The patterns of the functions are not stored in a signature file under their original form (i.e., they do not look like the example figures). In place of the patterns, we store the arrays of bits determining the changing bytes and the values of the individual bytes are stored. Therefore the signature file contains no byte from the original libraries, except for the names of the functions. The creation of a signature file involves in 2 stages: the preprocessing of the libraries and the creation of a signature file. In the first stage the program ‘parselib’ is used. It preprocesses *.obj and *.lib files to produce a pattern-file. The pattern-file contains the patterns of the functions, their names, their CRC16 and all other information necessary to create the signature file. At the second stage the ‘sigmake’ program builds the signature file from the pattern-file.

This division into 2 stages allows sigmake utility to be independent of the format of the input file. Therefore it will be possible to write other preprocessors for files differing from *.obj and *.lib in future.

We decided to compress (using the InfoZip algorithm) the created signature files to decrease the disk space necessary for their storage.

For the sake of user’s convenience we attempted to recognize the main() function as often as it was possible. The algorithm for identifying this function differs from compiler to compiler and from program to program. (DOS/OS2/Windows/GUI/Console…).

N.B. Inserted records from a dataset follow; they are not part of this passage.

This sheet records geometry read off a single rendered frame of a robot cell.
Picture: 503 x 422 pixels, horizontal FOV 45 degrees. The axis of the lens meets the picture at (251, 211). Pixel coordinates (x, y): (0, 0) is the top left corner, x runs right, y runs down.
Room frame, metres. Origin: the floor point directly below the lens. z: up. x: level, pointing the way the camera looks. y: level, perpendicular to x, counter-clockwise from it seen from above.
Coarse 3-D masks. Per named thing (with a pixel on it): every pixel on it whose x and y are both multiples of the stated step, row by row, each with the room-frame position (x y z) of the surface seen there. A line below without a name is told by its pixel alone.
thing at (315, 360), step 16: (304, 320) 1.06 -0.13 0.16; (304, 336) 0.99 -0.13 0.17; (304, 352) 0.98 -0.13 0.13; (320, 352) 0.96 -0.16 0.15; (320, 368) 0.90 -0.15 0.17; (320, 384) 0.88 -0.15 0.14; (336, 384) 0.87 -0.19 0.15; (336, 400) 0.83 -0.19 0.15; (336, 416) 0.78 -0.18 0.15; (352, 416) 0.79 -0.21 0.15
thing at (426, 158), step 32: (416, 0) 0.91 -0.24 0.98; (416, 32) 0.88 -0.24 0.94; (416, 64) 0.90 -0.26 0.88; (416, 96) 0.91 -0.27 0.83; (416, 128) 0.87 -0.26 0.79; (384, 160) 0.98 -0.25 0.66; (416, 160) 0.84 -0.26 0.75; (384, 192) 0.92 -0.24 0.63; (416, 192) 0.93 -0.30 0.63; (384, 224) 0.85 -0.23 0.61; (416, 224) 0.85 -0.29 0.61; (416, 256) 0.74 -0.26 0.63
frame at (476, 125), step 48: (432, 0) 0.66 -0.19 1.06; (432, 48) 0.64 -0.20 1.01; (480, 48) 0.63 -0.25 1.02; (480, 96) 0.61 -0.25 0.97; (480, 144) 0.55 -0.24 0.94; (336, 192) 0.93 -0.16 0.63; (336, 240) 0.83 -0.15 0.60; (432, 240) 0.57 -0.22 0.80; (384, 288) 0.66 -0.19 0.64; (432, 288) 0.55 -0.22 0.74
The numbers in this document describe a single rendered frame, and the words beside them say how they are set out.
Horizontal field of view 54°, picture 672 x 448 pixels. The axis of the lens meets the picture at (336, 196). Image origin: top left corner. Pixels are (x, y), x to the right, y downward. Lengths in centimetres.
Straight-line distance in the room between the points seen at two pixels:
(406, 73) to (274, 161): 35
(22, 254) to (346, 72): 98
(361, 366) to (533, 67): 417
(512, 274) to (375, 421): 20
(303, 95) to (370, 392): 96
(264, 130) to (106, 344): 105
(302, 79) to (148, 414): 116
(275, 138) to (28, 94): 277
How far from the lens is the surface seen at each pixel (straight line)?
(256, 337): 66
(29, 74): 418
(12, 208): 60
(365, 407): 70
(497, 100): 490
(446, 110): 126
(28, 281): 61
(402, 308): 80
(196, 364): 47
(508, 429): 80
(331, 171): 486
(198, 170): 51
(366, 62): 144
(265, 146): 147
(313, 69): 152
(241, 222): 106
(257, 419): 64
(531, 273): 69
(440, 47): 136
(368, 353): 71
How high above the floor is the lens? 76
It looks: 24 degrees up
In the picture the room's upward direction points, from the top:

This algorithm is written, as a text string, in a signature file. Unfortunately we have not yet been able to automate the creation of this algorithm.

The Results

As it turns out the signature files compress well; they may be compressed by a factor bigger than 2. The reason of this compressibility is that about 95% of a signature file are function names. (Example: the signature file for MFC 2.x was 2.5MB before compression, 700Kb after. It contains 33634 function names; an average of 21 bytes is stored per function. Generally, the ratio of the size of a library size to the size of a signature file varies from 100 to 500.

The percentage of properly recognized functions is very high. Our algorithm recognized all but one function of the “Hello World” program. The unrecognized function consists of only one instruction:

        jmp     off_1234
  
We were especially pleased with the fact that there was no false recognition. However it does not mean that they will not occur in the future. It should be noted that the algorithm only works with functions.

Data is sometimes located in the code segment and therefore we need to mark some names as “data names”, not as “function names”. It is not easy to examine all names in a modern large library and mark all data names.

The implementation of these data names is planned, some time in the future.